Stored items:
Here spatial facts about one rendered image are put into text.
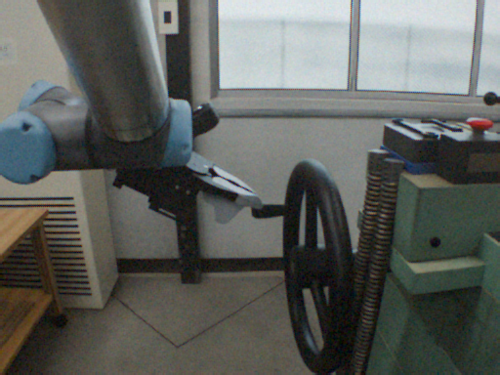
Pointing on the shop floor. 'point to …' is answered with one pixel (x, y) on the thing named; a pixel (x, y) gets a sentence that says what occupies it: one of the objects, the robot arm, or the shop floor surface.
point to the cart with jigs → (22, 314)
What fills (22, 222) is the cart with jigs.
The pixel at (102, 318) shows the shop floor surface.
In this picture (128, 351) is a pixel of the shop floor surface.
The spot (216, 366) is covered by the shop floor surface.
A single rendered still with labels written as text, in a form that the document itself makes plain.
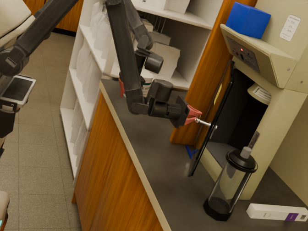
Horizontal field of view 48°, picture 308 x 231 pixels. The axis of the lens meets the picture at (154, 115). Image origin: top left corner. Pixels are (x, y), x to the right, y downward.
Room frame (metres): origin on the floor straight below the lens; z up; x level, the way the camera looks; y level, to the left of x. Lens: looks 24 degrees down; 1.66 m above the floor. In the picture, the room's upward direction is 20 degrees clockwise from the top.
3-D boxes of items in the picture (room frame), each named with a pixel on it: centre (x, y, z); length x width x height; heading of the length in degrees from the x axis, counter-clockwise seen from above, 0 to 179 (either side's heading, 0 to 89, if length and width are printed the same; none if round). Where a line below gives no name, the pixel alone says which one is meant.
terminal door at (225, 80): (1.23, -0.20, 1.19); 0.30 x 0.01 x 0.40; 176
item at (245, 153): (1.02, -0.32, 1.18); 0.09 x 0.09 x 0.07
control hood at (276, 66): (1.23, -0.24, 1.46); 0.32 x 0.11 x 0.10; 28
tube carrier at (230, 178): (1.02, -0.32, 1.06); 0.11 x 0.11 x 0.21
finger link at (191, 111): (1.16, -0.12, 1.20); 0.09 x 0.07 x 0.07; 118
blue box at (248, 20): (1.30, -0.20, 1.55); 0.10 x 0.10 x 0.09; 28
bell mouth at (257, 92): (1.28, -0.39, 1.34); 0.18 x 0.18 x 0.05
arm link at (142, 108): (1.10, 0.03, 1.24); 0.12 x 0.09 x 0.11; 102
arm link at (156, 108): (1.10, 0.00, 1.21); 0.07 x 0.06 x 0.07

ASSIGNED TASK: Each line from the start of the entries through the line with "Horizontal field of" is to be restated exactly, and the pictures are to be skipped.

RESPONSE TO THE TASK:
Here spatial facts about one rendered image are put into text.
Pointing on the shop floor. 'point to …' is answered with one pixel (x, y) on the thing named; a pixel (x, y) gets a sentence that says what occupies it: one of the objects, the robot arm, or the shop floor surface.
point to the cart with jigs → (22, 314)
What fills (22, 222) is the cart with jigs.
The pixel at (102, 318) shows the shop floor surface.
In this picture (128, 351) is a pixel of the shop floor surface.
The spot (216, 366) is covered by the shop floor surface.
A single rendered still with labels written as text, in a form that the document itself makes plain.
Horizontal field of view 48°, picture 308 x 231 pixels. The axis of the lens meets the picture at (154, 115). Image origin: top left corner. Pixels are (x, y), x to the right, y downward.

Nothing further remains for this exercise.